** The Dartington Bride **

Media Kit

Book Title: The Dartington Bride

Series: Daughters of Devon

Author: Rosemary Griggs

Publication Date: 28th March 2024

Publisher: Troubador Publishing

Page Count: ~ 368 pages

Genre: Historical Fiction

Twitter Handle: @RAGriggsauthor @cathiedunn

Instagram Handle: @griggs6176 @thecoffeepotbookclub

Hashtags: #HistoricalFiction #Devon #Elizabethan #FrenchWarsOfReligion #BlogTour #TheCoffeePotBookClub

Tour Schedule Page: https://thecoffeepotbookclub.blogspot.com/2024/02/blog-tour-the-dartington-bride-by-rosemary-griggs.html

Book Title and Author Name:

The Dartington Bride

Rosemary Griggs

Audiobook narrated by Rosemary Griggs

Blurb:

1571, and the beautiful, headstrong daughter of a French Count marries the son of the Vice Admiral of the Fleet of the West in Queen Elizabeth’s chapel at Greenwich. It sounds like a marriage made in heaven…
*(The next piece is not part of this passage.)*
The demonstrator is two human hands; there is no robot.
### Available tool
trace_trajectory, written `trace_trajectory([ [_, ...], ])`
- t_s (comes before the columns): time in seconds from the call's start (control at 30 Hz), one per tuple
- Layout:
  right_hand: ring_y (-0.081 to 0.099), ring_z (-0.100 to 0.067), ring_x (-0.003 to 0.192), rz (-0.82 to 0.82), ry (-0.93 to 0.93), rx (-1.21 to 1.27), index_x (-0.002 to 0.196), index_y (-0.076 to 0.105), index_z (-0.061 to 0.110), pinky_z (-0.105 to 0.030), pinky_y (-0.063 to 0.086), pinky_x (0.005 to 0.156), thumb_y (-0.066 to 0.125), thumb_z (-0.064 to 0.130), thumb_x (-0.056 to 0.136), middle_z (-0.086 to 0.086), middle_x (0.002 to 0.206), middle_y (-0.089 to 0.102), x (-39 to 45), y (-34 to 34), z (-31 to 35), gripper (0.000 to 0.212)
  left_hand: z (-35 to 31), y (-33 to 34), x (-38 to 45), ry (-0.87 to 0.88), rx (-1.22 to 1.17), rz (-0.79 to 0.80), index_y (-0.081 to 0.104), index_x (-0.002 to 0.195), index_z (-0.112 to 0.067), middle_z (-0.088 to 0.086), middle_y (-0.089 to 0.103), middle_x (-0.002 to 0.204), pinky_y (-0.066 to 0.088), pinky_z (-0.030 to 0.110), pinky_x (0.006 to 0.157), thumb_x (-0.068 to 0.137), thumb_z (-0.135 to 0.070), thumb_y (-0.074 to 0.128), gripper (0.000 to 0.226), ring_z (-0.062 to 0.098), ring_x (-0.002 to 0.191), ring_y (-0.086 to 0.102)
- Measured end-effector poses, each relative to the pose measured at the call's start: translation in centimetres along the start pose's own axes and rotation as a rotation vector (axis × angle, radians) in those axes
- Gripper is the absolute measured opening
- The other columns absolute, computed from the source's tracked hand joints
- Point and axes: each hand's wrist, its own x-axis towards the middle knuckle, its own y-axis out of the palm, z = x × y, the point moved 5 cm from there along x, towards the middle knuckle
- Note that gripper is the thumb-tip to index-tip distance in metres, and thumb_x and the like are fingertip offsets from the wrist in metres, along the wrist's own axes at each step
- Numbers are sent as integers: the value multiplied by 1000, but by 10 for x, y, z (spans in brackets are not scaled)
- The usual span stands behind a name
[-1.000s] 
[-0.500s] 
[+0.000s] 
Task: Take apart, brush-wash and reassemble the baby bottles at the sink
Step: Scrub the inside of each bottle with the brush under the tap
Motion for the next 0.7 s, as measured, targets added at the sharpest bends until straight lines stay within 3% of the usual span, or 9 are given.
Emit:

Roberdas father, the Count of Montgomery, is a prominent Huguenot leader in the French Wars of Religion. When her formidable mother follows him into battle, she takes all her children with her.

After a traumatic childhood in war-torn France, Roberda arrives in England full of hope for her wedding. But her ambitious bridegroom, Gawen, has little interest in taking a wife.

Received with suspicion by the servants at her new home, Dartington Hall in Devon, Roberda works hard to prove herself as mistress of the household and to be a good wife. But there are some who will never accept her as a true daughter of Devon.

After the St Bartholomews Day Massacre, Gawens father welcomes Roberdas family to Dartington as refugees. Compassionate Roberda is determined to help other French women left destitute by the wars. But her husband does not approve. Their differences will set them on an extraordinary path…

For When Angels Fly:

How walking in their shoes helps me write historical fiction

In this post I’d like to share a little of how I came to start a new life as an author, history interpreter and sixteenth century seamstress. I’d also like to explain how my costume work dovetails with my writing to bring me closer to the lives of sixteenth century women.

After a long career in the Civil Service, working in Whitehall, I retired to Devon. At first I thought pottering in the garden would keep me happily occupied.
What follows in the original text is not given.